The media has fixated on the horse race angle of the moderation-vs.-progressivism argument. Will frontrunner Joe Biden’s boast of palling around with Senate segregationists as an example of his comity repel black voters? Does Elizabeth Warren’s ascent in the polls portend her elbowing aside Bernie Sanders, now running second to Biden, as progressives’ anointed knight? Do the party faithful want a take-no-prisoners progressive or someone who can beat Trump? And is there even a difference?

As a Republican Never Trumper, I agree that GOP atavism requires thrashing, not negotiation, both in Congress and against the Republican farm team. (Exhibit A for the latter are the Oregon state senators who fled a vote on climate change legislation — one advised the police ordered to bring them home, “Send bachelors and come heavily armed.”)
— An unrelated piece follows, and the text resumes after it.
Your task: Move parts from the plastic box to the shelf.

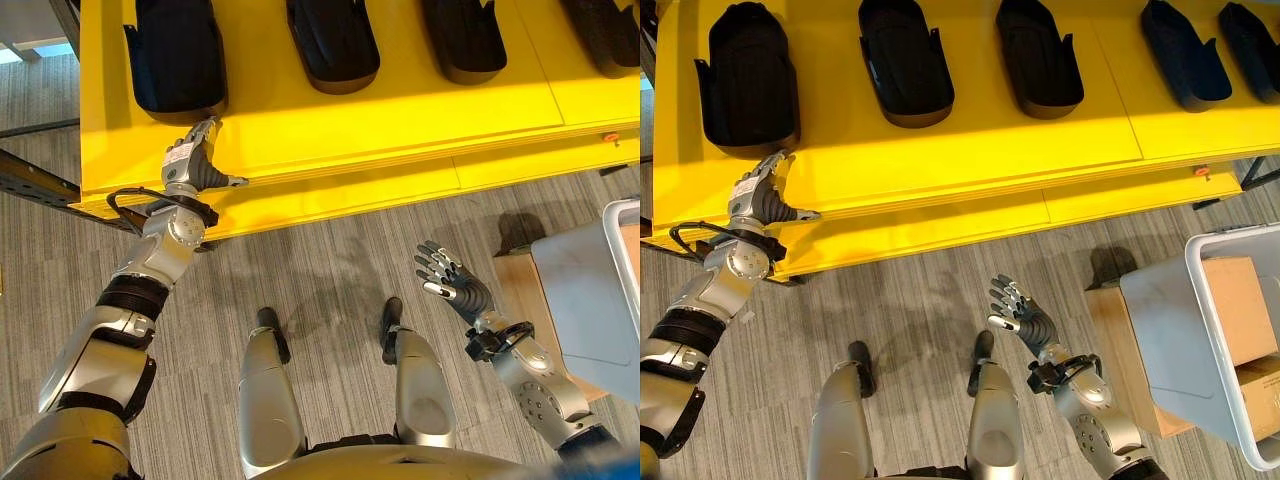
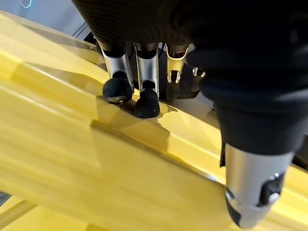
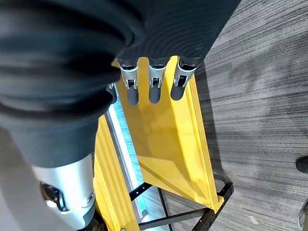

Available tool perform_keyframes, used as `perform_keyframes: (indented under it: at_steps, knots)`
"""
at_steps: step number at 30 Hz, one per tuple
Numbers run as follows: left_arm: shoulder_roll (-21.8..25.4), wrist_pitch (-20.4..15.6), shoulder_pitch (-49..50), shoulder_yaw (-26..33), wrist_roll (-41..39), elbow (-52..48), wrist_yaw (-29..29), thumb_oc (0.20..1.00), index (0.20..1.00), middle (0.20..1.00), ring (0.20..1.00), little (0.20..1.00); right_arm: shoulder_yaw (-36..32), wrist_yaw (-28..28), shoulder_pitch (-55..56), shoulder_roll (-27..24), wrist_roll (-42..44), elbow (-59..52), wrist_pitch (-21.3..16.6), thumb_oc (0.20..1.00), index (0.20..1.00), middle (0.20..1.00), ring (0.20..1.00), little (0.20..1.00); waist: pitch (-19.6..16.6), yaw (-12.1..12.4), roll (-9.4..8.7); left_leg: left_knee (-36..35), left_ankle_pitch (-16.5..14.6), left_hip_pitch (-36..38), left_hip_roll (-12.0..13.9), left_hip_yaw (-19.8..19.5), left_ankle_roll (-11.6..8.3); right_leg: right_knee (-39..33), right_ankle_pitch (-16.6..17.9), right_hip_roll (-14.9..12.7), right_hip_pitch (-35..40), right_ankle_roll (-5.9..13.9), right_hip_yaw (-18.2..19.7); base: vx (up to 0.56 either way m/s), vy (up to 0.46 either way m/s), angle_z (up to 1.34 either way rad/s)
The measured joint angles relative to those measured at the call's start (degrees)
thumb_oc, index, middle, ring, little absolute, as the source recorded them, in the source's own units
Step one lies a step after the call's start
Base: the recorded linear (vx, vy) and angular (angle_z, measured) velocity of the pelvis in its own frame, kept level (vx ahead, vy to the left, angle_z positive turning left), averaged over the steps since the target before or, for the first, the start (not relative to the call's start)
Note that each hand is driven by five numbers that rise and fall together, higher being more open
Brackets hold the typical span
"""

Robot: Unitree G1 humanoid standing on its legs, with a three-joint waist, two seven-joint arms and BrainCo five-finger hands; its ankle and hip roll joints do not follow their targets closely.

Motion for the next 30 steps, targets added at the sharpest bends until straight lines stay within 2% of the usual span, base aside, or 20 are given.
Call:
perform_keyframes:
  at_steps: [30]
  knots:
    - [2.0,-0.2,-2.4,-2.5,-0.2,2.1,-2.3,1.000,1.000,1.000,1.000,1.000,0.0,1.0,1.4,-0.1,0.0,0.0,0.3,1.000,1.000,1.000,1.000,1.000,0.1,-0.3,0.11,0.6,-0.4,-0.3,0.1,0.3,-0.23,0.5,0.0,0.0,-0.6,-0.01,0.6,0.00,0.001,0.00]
Democratic presidential candidate Sen. Kamala Harris, D-Calif., rallies with people protesting for higher minimum wage on Friday, June 14, in Las Vegas. (John Locher/AP)
Democratic presidential candidate Sen. Kamala Harris, D-Calif., rallies with people protesting for higher minimum wage on Friday, June 14, in Las Vegas. (John Locher/AP)
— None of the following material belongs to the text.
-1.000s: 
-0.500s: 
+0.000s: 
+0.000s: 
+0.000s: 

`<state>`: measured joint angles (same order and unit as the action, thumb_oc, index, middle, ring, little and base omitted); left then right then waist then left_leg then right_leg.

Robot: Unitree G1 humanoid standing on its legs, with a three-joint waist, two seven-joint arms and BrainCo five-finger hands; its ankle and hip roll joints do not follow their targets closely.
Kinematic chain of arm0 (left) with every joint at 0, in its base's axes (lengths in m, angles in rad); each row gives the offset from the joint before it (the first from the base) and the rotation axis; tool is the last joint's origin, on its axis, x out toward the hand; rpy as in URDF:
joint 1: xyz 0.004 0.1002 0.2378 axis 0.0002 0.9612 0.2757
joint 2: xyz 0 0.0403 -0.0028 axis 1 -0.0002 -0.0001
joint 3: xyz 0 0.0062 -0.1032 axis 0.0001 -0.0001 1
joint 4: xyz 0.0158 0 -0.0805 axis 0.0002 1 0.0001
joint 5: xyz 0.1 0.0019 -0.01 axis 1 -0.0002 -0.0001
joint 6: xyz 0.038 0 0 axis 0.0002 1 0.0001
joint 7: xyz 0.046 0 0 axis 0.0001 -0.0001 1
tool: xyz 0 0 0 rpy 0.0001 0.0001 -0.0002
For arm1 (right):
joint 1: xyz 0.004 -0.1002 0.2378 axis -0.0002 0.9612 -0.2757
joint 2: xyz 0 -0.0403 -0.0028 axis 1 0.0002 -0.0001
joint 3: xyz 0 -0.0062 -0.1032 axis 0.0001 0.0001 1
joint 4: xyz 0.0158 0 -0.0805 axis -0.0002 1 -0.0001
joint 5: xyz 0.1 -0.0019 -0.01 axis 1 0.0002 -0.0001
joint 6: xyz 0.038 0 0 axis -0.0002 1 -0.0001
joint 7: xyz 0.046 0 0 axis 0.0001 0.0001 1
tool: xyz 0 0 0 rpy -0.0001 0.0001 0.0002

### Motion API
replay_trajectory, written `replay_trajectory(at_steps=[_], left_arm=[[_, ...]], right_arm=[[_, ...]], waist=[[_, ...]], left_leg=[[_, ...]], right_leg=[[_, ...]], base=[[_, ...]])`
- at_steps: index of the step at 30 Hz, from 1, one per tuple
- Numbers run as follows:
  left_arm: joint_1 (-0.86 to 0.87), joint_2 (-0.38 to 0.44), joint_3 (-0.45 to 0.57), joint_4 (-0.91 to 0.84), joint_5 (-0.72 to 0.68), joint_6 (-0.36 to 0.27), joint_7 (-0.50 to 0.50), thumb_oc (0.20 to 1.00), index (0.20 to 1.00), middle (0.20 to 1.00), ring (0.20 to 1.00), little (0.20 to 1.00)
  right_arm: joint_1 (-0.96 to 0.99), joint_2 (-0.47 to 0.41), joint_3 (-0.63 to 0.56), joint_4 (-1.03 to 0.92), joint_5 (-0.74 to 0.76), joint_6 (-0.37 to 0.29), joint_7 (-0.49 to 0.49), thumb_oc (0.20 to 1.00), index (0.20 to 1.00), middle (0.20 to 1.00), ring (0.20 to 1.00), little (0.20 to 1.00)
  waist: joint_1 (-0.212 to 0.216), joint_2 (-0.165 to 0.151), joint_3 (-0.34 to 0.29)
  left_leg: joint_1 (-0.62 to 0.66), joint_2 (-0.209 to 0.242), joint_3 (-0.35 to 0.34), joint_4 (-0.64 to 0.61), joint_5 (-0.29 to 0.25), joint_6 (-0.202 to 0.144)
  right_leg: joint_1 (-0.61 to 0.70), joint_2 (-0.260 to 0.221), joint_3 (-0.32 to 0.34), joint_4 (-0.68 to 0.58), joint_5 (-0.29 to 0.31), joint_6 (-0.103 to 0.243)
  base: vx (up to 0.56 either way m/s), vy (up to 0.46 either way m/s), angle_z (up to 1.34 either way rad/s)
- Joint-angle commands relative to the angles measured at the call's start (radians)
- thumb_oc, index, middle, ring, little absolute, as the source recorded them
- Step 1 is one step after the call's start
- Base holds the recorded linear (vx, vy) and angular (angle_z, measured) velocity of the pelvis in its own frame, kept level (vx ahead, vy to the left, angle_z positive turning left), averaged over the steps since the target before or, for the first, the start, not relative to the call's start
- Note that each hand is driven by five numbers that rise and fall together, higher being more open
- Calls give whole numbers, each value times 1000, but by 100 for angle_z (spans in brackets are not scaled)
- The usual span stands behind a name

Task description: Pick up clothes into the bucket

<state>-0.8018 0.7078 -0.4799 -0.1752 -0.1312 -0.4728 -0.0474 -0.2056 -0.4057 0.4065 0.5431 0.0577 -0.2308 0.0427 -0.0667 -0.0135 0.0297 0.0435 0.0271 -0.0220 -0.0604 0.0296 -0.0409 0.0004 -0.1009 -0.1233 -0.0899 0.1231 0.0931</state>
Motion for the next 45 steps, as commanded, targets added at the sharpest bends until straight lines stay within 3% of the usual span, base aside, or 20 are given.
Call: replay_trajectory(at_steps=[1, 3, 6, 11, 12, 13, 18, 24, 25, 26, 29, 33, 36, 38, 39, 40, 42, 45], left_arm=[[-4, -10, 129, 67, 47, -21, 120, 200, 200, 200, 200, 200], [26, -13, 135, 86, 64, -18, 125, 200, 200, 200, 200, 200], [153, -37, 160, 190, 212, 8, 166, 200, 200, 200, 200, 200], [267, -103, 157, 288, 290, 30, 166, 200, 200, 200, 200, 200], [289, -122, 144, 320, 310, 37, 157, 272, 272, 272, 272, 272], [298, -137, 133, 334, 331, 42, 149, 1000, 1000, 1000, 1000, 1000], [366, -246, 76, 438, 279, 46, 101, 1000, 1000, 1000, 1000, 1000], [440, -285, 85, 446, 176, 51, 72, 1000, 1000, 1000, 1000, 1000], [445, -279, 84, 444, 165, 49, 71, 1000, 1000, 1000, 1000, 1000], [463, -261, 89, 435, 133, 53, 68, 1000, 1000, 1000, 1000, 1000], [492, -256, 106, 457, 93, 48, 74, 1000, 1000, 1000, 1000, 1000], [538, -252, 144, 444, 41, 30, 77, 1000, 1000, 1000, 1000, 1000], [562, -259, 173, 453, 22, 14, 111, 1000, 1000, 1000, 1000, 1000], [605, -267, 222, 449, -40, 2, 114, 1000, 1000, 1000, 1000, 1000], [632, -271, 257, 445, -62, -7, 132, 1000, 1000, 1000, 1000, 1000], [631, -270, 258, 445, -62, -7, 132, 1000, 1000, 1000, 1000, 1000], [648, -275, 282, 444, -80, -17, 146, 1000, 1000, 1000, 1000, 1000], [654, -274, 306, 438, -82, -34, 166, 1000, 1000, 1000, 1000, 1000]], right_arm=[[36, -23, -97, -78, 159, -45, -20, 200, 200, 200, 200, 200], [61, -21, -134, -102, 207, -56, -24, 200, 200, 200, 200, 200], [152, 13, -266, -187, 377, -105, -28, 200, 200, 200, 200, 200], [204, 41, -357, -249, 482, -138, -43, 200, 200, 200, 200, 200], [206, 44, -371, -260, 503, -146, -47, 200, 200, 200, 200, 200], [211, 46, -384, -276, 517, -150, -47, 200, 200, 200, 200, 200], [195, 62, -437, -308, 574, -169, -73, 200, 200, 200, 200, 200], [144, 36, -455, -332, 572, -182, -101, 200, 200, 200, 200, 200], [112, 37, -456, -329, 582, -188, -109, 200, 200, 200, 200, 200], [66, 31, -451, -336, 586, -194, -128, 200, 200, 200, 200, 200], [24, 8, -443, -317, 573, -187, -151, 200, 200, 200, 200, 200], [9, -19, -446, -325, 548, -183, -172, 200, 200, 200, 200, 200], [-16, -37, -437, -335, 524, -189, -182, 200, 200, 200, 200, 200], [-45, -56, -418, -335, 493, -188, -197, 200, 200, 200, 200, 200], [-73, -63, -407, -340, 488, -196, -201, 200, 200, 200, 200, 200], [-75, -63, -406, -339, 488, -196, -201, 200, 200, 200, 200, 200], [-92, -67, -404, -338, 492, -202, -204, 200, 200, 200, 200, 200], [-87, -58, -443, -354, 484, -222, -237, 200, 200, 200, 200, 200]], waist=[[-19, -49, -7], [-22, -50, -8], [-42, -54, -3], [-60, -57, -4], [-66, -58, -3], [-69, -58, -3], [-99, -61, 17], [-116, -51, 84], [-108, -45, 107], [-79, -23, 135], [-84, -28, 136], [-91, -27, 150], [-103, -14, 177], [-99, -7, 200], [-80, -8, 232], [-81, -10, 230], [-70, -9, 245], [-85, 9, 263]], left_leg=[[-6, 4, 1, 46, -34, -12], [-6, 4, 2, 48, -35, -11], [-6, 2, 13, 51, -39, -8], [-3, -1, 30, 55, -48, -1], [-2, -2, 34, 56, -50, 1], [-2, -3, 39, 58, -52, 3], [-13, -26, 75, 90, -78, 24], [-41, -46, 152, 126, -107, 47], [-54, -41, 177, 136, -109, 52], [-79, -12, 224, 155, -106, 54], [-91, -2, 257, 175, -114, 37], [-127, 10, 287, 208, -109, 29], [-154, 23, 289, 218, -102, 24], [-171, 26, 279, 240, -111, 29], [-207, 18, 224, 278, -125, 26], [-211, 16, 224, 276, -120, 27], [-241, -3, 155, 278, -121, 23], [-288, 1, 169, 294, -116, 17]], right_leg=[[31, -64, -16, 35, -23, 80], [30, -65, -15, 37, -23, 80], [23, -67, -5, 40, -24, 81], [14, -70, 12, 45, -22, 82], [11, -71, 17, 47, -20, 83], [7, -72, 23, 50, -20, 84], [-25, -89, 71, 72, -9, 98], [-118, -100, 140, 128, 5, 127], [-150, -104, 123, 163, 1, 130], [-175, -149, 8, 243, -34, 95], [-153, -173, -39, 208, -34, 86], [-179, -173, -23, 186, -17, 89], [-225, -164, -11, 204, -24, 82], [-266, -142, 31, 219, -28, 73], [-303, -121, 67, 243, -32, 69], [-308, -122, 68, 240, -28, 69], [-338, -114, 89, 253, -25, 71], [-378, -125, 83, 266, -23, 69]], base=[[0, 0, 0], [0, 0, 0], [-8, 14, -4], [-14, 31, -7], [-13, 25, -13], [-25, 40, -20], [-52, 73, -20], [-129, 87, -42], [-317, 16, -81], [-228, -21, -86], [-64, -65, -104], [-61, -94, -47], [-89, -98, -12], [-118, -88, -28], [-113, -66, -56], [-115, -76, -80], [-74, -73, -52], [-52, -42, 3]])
But while Democrats are correct that beating the incumbent is a necessity, the harder-core left peddle a more benign but unworkable zealotry of their own, foolishly dissing even Barack Obama’s legacy. More than a tactical consideration, the question of whether to abandon moderation in the pursuit of justice has governing implications for the post-Trump wasteland of unaddressed problems his successor will face.

This week’s moderators should get the debaters to defend which approach they favor. If I were asking the questions, I’d start with this one: Biden’s yen to compromise with uncompromising Republicans is delusional, but are you aware that equally wise observers say fire-breathing leftism is also a delusional approach to running the country?
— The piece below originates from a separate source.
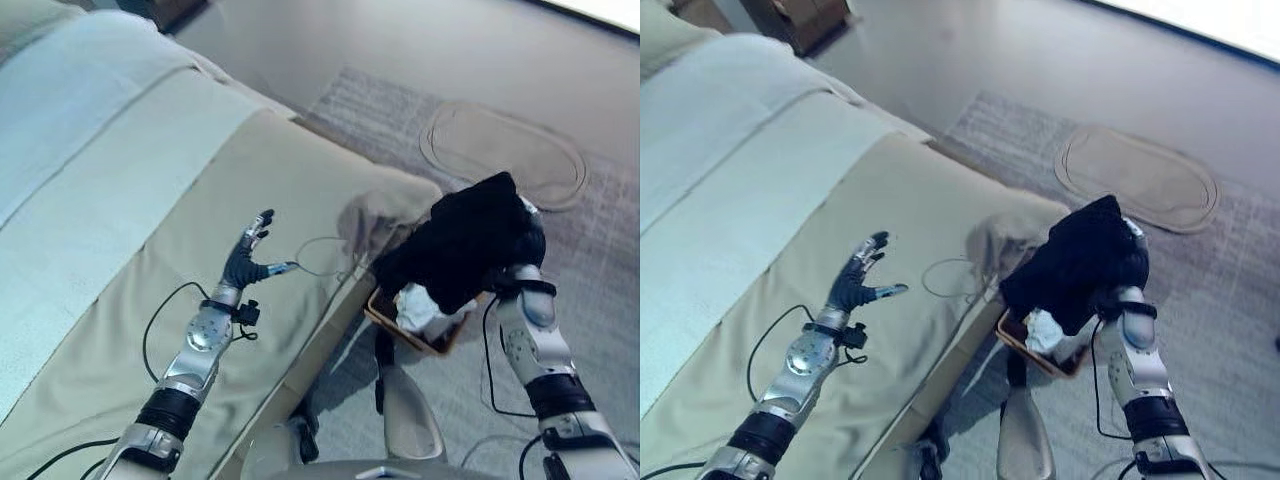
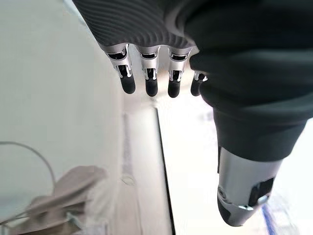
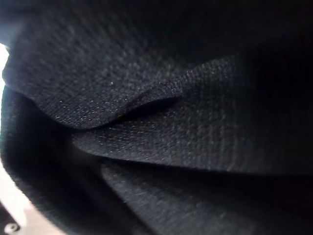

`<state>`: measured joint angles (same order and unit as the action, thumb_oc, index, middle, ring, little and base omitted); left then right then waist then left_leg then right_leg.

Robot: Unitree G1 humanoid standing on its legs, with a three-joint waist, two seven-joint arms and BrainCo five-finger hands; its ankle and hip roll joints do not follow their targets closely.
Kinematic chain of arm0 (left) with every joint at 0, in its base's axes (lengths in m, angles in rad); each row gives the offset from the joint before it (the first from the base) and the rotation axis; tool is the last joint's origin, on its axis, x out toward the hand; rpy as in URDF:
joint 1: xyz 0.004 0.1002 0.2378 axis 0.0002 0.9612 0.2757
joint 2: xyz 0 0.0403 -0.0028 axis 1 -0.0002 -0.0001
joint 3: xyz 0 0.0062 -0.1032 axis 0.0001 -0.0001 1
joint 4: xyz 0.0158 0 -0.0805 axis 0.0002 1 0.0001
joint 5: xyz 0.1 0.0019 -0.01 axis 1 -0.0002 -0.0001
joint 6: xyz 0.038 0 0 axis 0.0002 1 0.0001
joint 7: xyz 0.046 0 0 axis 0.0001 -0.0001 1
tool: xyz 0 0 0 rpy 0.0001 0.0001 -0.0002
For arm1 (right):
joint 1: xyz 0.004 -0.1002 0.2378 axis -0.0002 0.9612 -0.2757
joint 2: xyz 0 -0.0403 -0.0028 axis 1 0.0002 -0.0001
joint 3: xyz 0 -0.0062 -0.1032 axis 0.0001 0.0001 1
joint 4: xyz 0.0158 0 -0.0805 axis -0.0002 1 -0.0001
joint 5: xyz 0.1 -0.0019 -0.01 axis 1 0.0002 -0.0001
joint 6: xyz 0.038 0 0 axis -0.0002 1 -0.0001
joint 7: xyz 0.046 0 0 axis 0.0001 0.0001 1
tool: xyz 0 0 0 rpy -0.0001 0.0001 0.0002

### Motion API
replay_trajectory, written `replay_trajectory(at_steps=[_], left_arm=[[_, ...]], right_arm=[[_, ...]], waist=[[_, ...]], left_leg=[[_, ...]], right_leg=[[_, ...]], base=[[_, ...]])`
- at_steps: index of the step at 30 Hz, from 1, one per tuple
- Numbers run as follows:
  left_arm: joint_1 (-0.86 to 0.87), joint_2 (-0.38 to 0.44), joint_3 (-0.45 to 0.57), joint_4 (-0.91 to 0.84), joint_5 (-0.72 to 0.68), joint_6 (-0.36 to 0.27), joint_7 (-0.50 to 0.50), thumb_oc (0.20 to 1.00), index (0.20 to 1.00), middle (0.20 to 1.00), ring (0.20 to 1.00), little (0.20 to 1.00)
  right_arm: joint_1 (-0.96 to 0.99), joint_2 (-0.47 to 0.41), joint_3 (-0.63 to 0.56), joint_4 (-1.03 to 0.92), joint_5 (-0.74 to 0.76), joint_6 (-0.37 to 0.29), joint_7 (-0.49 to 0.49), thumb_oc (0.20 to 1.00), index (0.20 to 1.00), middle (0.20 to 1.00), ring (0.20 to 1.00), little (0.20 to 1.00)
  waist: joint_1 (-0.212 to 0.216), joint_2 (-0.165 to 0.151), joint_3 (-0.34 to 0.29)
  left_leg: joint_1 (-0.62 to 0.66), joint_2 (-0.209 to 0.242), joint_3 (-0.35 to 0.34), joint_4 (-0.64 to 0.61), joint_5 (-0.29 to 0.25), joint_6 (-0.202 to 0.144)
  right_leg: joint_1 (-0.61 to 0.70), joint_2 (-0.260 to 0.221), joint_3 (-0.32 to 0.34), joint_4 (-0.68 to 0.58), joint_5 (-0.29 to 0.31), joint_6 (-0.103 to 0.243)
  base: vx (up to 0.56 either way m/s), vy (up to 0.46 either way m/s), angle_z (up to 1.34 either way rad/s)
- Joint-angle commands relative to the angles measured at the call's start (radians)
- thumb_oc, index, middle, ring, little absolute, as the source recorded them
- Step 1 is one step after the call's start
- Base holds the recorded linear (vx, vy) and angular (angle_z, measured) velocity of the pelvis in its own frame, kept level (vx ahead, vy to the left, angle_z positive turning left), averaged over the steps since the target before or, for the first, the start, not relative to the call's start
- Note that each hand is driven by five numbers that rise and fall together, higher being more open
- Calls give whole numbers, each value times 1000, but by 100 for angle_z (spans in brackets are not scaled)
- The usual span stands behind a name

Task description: Pick up clothes into the bucket

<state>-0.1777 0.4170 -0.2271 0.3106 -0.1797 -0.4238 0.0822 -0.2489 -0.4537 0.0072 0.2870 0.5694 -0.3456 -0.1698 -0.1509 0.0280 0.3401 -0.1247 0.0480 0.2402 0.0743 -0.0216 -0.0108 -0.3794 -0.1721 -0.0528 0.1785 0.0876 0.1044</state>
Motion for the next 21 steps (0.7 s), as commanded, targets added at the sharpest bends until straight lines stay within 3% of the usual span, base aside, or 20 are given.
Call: replay_trajectory(at_steps=[1, 7, 14, 21], left_arm=[[33, 15, 66, -55, -35, -92, 49, 1000, 1000, 1000, 1000, 1000], [60, -23, 144, -127, -114, -134, 114, 1000, 1000, 1000, 1000, 1000], [37, -86, 201, -220, -220, -170, 153, 1000, 1000, 1000, 1000, 1000], [33, -101, 199, -259, -268, -181, 149, 1000, 1000, 1000, 1000, 1000]], right_arm=[[-54, -11, -49, -100, -38, -114, -39, 200, 200, 200, 200, 200], [-137, -9, -62, -89, -77, -140, -135, 200, 200, 200, 200, 200], [-216, -74, -97, -87, -164, -141, -245, 200, 200, 200, 200, 200], [-297, -127, -129, -28, -192, -147, -327, 200, 200, 200, 200, 200]], waist=[[-4, -24, -40], [17, -23, 24], [10, 20, 78], [12, 58, 100]], left_leg=[[-134, -21, -88, 163, -65, -11], [-254, -34, -45, 261, -96, 16], [-437, -15, -13, 380, -137, 8], [-541, -3, 18, 454, -164, 10]], right_leg=[[-23, -53, 19, 6, 12, 57], [-180, -39, 98, 77, 27, 58], [-345, -51, 131, 155, 16, 63], [-468, -36, 177, 215, 11, 59]], base=[[-88, 32, 13], [-122, 38, -22], [-112, -3, -5], [-64, 26, -14]])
Political scientist Jonathan Bernstein — discussing Biden’s belief in negotiation with Republicans and Bernie Sanders’s call for “political revolution” — concludes that “neither pledge seems even remotely consistent with what we know about how Congress and the presidency work.” He’s obviously right, since we know most Democrats don’t work that way, either. The bulk of the party is more moderate than its Twitter loudmouths.

Taking Bernstein’s cue, I’d next ask the candidates what their governing records, as opposed to their rhetoric, suggest about whether they’d get things done in the Oval Office.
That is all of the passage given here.